Prayer wheels come in many sizes: small handheld ones weighted to spin easily, long rows of larger wheels set into temple walls to be brushed into motion as pilgrims walk past, and — as Britannica notes — even great “cylinders that can be attached to windmills or waterwheels and thus kept in continuous motion,” so that prayer turns on, day and night, by itself. The mantra inside is most often Om mani padme hum, the mantra of Avalokiteśvara, whom Britannica calls the bodhisattva “of infinite compassion and mercy” — so the wheel sends compassion itself circulating into the world. (We say more about that mantra in our guide to whether Buddhists pray.)

The idea behind them

To an outside eye, a machine that “says” prayers can look like a shortcut or a superstition, and it is worth meeting that honestly. The practice rests on a coherent idea: a mantra is a sacred sound and a blessing, and to circulate it — by voice, by wind, by hand, by flowing water — is to spread its benefit. Turning a prayer wheel is also a focusing practice for the person who turns it: a physical prayer that steadies and gathers the mind, much as telling beads on a mala does. And, crucially, the prayers are characteristically offered for the welfare of all beings, not for private wishes — so the whole apparatus is an act of generosity rather than a personal request. Whether a given practitioner takes the “efficacy” literally or holds it more as a meditative support, the spirit is the same: compassion set in motion. (Different Buddhists hold these practices in different ways, and that is fine.)

Where they belong

Prayer flags and prayer wheels are part of the rich devotional life of Tibetan Buddhism, alongside mantras, mandalas, and prayer beads — the material culture of a tradition that deliberately engages body, speech, and mind together rather than the mind alone. Between them, they turn the whole environment into an instrument of blessing: the wind through the flags, the water under the wheel, the turn of a hand in passing. There is something gently radical in the underlying conviction — that a prayer is most itself not when it is kept, but when it is let go, released to bless everything it can reach. (For the wider family of Buddhist symbols, see our overview.)

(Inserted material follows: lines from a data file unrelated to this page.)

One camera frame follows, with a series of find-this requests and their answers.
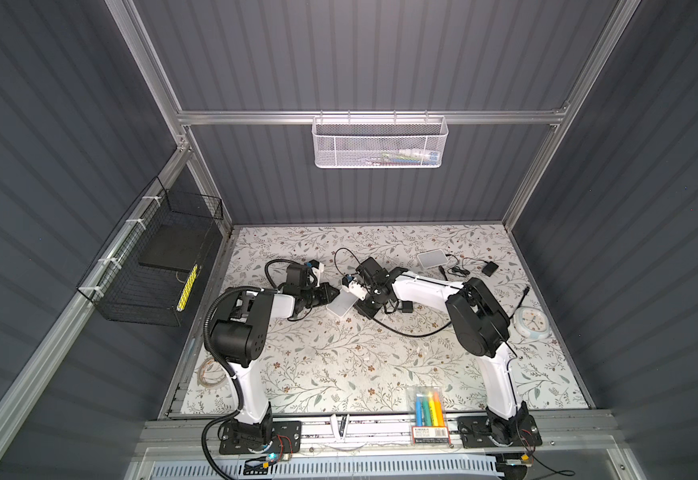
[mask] corrugated metal panel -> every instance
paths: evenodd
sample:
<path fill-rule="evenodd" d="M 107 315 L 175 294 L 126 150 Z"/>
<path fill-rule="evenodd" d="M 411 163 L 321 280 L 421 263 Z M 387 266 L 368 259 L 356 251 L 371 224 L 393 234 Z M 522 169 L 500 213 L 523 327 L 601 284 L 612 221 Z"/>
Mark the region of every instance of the corrugated metal panel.
<path fill-rule="evenodd" d="M 500 220 L 548 127 L 450 127 L 440 168 L 325 170 L 309 127 L 193 127 L 237 224 Z"/>
<path fill-rule="evenodd" d="M 643 2 L 516 234 L 650 477 L 698 478 L 698 2 Z"/>
<path fill-rule="evenodd" d="M 108 232 L 174 148 L 102 3 L 0 2 L 0 398 Z M 20 465 L 22 474 L 36 478 L 36 466 L 91 455 L 71 446 L 92 435 L 92 420 L 113 435 L 98 443 L 106 455 L 90 472 L 122 469 L 140 431 L 137 420 L 150 418 L 147 407 L 151 416 L 159 407 L 179 341 L 103 323 L 93 320 L 75 350 L 108 363 L 67 360 L 8 450 L 6 462 Z M 88 397 L 92 389 L 108 397 Z M 56 404 L 46 408 L 48 402 Z M 36 436 L 24 442 L 26 432 Z M 0 478 L 18 476 L 5 468 Z"/>
<path fill-rule="evenodd" d="M 185 110 L 558 108 L 613 0 L 136 5 Z"/>

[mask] black wire basket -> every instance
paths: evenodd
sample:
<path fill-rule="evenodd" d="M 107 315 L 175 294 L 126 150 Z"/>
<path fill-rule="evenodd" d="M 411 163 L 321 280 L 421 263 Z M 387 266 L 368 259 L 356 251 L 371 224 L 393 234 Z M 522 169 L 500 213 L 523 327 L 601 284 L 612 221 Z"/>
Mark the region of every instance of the black wire basket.
<path fill-rule="evenodd" d="M 180 326 L 184 313 L 191 310 L 189 299 L 202 295 L 223 239 L 222 221 L 220 198 L 162 189 L 140 219 L 126 220 L 129 232 L 109 258 L 102 258 L 108 242 L 104 245 L 77 290 L 106 320 Z M 194 262 L 188 262 L 186 270 L 144 262 L 146 255 L 154 257 L 152 242 L 166 230 L 179 238 L 185 232 L 195 240 L 190 248 L 196 250 Z M 100 263 L 104 267 L 98 281 L 83 285 Z"/>

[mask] black mounting plate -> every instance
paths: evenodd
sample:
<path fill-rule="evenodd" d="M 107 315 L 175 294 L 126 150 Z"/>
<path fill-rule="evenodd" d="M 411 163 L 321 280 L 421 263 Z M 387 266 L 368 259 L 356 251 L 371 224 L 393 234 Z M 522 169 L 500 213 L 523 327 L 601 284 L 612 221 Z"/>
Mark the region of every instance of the black mounting plate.
<path fill-rule="evenodd" d="M 508 445 L 499 445 L 491 437 L 490 425 L 488 425 L 487 415 L 458 417 L 458 433 L 461 436 L 461 443 L 464 448 L 487 448 L 487 447 L 526 447 L 540 446 L 543 444 L 541 433 L 536 426 L 536 420 L 528 415 L 519 425 L 520 430 L 527 430 L 531 433 L 524 434 L 527 444 L 520 438 L 514 438 Z"/>
<path fill-rule="evenodd" d="M 274 422 L 274 433 L 272 434 L 273 440 L 269 447 L 264 452 L 250 452 L 247 448 L 240 445 L 239 433 L 229 424 L 221 427 L 220 430 L 220 447 L 218 448 L 218 453 L 221 455 L 247 455 L 251 453 L 255 454 L 265 454 L 265 453 L 279 453 L 280 452 L 280 442 L 277 436 L 288 437 L 290 442 L 293 444 L 292 449 L 287 440 L 284 441 L 284 453 L 298 453 L 300 450 L 300 437 L 301 437 L 301 422 Z"/>

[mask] marker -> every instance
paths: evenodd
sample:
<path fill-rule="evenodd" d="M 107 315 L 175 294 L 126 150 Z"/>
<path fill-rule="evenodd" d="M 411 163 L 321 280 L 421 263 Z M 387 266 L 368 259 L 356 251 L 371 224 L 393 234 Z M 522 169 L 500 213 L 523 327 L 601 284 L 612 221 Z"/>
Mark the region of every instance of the marker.
<path fill-rule="evenodd" d="M 432 424 L 432 413 L 429 410 L 428 405 L 426 405 L 424 402 L 421 402 L 421 410 L 423 410 L 423 420 L 424 420 L 424 426 L 431 427 L 433 426 Z"/>
<path fill-rule="evenodd" d="M 423 406 L 421 397 L 416 395 L 416 427 L 423 427 Z"/>
<path fill-rule="evenodd" d="M 437 391 L 434 391 L 434 408 L 437 409 L 437 418 L 440 421 L 440 427 L 444 427 L 445 425 L 445 416 L 442 413 L 442 403 L 440 402 L 440 393 Z"/>
<path fill-rule="evenodd" d="M 431 416 L 432 416 L 432 426 L 441 427 L 440 419 L 437 416 L 437 410 L 434 407 L 434 398 L 432 398 L 431 393 L 429 394 L 429 410 L 431 411 Z"/>

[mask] alarm clock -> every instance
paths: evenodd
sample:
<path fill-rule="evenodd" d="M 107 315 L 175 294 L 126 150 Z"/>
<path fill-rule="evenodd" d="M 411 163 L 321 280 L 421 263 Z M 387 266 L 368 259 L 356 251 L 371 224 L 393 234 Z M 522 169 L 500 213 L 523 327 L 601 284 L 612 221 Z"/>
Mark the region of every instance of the alarm clock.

Frequently asked questions

What do Tibetan prayer flags mean?

Prayer flags are colourful cloth squares printed with mantras, prayers, and auspicious symbols, strung outdoors across rooftops, bridges, and mountain passes. As the wind blows through them, it is said to carry their blessings out across the land to all beings. They are hung not for personal gain but to bless everyone the wind reaches — an outward, generous form of devotion most associated with Tibetan Buddhism.

What do the colours of prayer flags mean?

Traditionally prayer flags come in sets of five colours in a fixed order — blue, white, red, green, and yellow — representing the five elements: blue for space or sky, white for air or wind, red for fire, green for water, and yellow for earth. Arranged together, they symbolize balance and harmony among the elements.

How does a Buddhist prayer wheel work?

Britannica describes a prayer wheel as 'a hollow metal cylinder … containing a tightly wound scroll printed with a mantra.' You spin it by hand, and 'each turning of the wheel by hand is equivalent in efficacy to the prayer's oral recitation multiplied by the number of times the mantra is printed on the scroll.' A wheel packed with thousands of copies of a mantra therefore 'recites' it thousands of times with a single turn.

Which way do you spin a prayer wheel?

Clockwise — the traditional direction, which follows the apparent path of the sun and matches the direction in which Buddhists circumambulate a stupa or shrine. Prayer wheels range from small handheld ones to large cylinders lining temple walls, and even giant versions that, as Britannica notes, can be turned continuously by wind or water.

Why are old prayer flags left to fade?

The fading is part of the meaning, not neglect. As the flags weather and fray, the wind is said to carry their prayers out into the world, and their gradual disintegration is a natural reminder of impermanence. Rather than removing old flags, practitioners often hang fresh ones alongside them, so that the blessing — and life itself — keeps renewing.